After 49 days, these mice continued to have significantly lower cholesterol levels in their tissues than control animals not treated with CYCLO. Their liver functions also improved and they also experienced less neurodegeneration.

The results of this research show that researchers have apparently overcome the lack of transport of cholesterol in cells due to genetic variation and which explains its abnormal accumulation but they still do not understand what is happening at the molecular level.

The next step is to determine the dose of CYCLO needed to trigger the release of all accumulated cholesterol. They also hope to determine the life expectancy that CYCLO achieves in treated mice and the duration of the effects of this treatment.

3 – Clinical Study Around the Drug Vts-270 for the Treatment of the Disease

In 2015, the National Institutes of Health (NIH) launched a second clinical trial on the development of VTS-270 for the treatment of NPC, designed to evaluate the efficacy of the compound for its treatment.

The VTS-270 has been shown to be a promise in preclinical and clinical studies as a treatment for the disease. It consists of a well-characterized mixture of 2-hydroxypropyl-beta-cyclodextrin, which has been widely evaluated in preclinical and clinical studies at the National Center for Advancing Translational Sciences (NCATS) at the National Institutes of Child Health and Human NICHD. Development) and the NIH Clinical Center.

4 – Bortezomib, a Possible Therapy for Niemann-Pick Type C Patients

In a study published by the Niemann-Pick Foundation of Spain in January 2014, researchers presented Bortezomib as a possible therapy for Niemann-Pick type C patients with nonsense mutations.

Currently, about 300 mutations in the NPC1 gene are described as the cause of 95% of patient cases, the majority of which are nonsense.

Some mutations prevent the correct folding or assembly of proteins. The misfolded proteins are recognized by a quality control mechanism, known as ERAD, which allows the output of the endoplasmic reticulum to only proteins with correct wrinkling. Thus the cells make sure that only mutant proteins arrive at the corresponding cellular compartment where they will perform their function correctly.

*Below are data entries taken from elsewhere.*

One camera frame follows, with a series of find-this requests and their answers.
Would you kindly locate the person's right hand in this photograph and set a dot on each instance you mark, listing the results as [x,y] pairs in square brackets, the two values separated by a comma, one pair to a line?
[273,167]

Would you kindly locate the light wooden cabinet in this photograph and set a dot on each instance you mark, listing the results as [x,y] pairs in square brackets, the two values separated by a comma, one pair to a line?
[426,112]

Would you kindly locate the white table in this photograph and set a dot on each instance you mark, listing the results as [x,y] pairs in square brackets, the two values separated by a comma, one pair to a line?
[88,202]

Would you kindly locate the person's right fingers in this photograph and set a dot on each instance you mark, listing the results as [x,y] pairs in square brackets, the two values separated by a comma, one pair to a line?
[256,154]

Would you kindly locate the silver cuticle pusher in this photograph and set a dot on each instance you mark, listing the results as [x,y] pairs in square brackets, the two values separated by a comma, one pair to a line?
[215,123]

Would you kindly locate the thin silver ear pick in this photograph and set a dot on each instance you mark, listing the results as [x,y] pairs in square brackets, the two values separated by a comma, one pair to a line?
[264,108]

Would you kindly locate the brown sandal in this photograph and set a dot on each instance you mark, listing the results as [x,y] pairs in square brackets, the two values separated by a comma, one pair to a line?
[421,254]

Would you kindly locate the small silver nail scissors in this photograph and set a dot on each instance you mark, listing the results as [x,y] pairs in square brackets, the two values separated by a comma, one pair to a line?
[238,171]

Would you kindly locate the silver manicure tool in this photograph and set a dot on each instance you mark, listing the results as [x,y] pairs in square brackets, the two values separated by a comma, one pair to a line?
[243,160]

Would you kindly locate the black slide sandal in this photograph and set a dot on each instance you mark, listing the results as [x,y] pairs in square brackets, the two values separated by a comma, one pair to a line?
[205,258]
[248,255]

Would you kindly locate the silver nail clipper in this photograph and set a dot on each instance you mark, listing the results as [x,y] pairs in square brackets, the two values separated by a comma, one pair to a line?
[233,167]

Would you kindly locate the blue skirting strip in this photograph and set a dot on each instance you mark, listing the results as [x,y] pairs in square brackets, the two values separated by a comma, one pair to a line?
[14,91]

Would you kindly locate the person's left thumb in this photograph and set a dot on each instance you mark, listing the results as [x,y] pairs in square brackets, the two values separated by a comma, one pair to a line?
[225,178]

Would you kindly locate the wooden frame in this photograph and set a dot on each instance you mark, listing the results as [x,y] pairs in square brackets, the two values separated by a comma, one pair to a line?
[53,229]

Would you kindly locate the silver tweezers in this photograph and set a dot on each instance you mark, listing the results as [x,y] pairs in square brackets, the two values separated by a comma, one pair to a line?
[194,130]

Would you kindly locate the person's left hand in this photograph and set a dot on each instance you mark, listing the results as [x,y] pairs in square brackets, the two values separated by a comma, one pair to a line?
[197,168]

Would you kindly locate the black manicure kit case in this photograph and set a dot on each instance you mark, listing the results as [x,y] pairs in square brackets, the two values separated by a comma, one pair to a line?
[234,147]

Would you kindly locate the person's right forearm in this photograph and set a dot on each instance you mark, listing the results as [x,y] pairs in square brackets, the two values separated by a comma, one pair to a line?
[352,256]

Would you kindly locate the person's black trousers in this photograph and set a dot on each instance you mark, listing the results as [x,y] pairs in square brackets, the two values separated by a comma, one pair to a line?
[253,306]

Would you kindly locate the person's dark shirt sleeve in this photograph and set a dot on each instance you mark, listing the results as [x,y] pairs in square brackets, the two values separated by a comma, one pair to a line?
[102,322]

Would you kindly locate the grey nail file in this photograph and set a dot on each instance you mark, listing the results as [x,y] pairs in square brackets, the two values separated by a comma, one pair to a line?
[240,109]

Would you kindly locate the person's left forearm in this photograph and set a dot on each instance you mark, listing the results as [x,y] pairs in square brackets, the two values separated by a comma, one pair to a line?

NPC patients with nonsense mutations can be treated with proteasome inhibitors, thereby slowing the progression of the disease and improving their quality of life.

There is a proteasome inhibitor – Bortezomib – which is already effective in the clinical treatment of multiple myeloma and mantle lymphoma. The researchers treated Bortezomib with NPC fibroblasts with specific nonsense mutations and obtained results very similar to those obtained with two other inhibitors, ALLN and MG132.

The results obtained after using proteasome inhibitors allow the possibility of increasing the amount of NPC1 protein in the cells, in order to partially recover the functionality of NPC1.

Another proteasome inhibitor – Marizomib (NPI-0052) – which has the additional ability to cross the blood-brain barrier is in Phase II clinical trials for the treatment of multiple myeloma.

As a Conclusion

Therapeutic strategies based on the use of compounds already approved for human use facilitate access to clinical trials. This aspect would be of great importance since it would open a path to a possible mutation-addiction therapy for this disease that today has not yet been cured. In a disease as complex as Niemann-Pick type C, it is hoped that there will be to develop combined and personalized therapies according to the genotype of each patient. That is to say, it is very possible that in the future, according to the changes that a particular patient NPC presents, it is more appropriate a chosen treatment compared to another and even it could present itself the case of a combination of different therapies for the same patient.